START GIVEN RECORDS
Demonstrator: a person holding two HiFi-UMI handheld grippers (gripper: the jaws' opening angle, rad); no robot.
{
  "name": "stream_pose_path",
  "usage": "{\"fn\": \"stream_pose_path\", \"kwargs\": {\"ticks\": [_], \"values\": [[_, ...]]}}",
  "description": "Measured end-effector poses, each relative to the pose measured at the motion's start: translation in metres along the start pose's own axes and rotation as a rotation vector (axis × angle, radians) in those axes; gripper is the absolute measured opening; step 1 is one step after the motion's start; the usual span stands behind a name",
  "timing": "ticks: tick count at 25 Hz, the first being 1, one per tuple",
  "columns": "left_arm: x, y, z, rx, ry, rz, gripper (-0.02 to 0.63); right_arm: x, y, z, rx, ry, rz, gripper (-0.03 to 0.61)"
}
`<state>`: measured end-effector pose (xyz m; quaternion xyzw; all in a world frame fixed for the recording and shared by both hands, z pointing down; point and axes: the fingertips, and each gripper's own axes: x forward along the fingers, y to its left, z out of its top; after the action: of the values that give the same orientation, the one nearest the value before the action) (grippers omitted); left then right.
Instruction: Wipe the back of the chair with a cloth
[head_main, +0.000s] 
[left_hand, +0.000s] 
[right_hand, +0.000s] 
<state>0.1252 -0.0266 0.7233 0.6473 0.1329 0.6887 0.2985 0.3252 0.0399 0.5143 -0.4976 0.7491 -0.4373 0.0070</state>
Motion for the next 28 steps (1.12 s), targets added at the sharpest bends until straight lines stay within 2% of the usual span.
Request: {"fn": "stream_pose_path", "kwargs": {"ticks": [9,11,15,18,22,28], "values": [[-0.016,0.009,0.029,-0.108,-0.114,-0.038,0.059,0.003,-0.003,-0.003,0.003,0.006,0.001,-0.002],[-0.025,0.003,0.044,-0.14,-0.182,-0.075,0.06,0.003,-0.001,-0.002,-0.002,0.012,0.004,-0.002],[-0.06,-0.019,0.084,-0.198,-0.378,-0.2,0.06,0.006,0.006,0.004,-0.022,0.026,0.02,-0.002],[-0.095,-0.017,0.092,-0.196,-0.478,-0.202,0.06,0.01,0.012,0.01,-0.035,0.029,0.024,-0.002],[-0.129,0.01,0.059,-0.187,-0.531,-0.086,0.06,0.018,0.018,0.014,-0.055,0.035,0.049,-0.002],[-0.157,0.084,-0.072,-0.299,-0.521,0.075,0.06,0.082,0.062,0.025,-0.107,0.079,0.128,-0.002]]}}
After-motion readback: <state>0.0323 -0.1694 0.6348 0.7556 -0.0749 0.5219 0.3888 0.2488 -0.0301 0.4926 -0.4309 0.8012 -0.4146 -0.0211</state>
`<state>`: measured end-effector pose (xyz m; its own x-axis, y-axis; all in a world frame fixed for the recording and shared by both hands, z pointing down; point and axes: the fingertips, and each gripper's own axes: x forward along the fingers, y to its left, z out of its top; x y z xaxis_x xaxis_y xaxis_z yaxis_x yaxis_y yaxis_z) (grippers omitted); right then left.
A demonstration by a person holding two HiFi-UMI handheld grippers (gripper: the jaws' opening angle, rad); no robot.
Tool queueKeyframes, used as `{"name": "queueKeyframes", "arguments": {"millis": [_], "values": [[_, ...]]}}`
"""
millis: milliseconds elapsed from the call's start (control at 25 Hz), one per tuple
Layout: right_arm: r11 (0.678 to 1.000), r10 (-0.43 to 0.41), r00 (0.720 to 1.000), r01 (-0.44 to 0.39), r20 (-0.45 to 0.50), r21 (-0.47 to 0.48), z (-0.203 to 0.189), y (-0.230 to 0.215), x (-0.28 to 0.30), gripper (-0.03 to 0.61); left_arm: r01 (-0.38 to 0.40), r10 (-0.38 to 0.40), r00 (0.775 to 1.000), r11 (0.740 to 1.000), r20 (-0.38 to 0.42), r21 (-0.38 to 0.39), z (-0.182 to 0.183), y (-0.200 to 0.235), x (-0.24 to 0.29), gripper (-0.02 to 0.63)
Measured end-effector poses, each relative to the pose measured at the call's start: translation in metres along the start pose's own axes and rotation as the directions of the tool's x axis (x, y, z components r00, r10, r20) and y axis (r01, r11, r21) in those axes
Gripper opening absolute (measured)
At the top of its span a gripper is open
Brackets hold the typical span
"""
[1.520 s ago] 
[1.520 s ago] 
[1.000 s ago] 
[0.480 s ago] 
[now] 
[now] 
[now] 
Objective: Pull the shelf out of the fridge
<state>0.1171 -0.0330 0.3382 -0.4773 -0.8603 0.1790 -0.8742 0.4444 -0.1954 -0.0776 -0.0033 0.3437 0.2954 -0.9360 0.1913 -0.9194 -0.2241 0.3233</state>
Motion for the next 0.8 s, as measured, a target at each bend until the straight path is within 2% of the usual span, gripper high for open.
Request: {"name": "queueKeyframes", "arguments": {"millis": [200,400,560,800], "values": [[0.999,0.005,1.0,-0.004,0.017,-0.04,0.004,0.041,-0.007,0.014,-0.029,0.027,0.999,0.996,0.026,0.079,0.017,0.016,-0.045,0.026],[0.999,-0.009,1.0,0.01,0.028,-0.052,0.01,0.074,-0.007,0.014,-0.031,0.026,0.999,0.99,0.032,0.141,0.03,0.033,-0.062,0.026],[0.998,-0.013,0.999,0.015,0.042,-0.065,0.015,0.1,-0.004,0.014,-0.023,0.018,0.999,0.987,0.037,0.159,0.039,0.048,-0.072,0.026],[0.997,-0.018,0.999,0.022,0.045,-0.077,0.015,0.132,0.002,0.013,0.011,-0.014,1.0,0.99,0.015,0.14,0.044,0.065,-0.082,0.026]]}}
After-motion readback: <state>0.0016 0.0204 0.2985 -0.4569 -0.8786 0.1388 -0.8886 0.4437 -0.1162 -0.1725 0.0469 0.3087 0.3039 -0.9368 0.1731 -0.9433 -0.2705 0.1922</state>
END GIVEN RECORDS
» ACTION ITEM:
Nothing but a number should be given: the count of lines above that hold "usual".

» WRITTEN RESPONSE:
3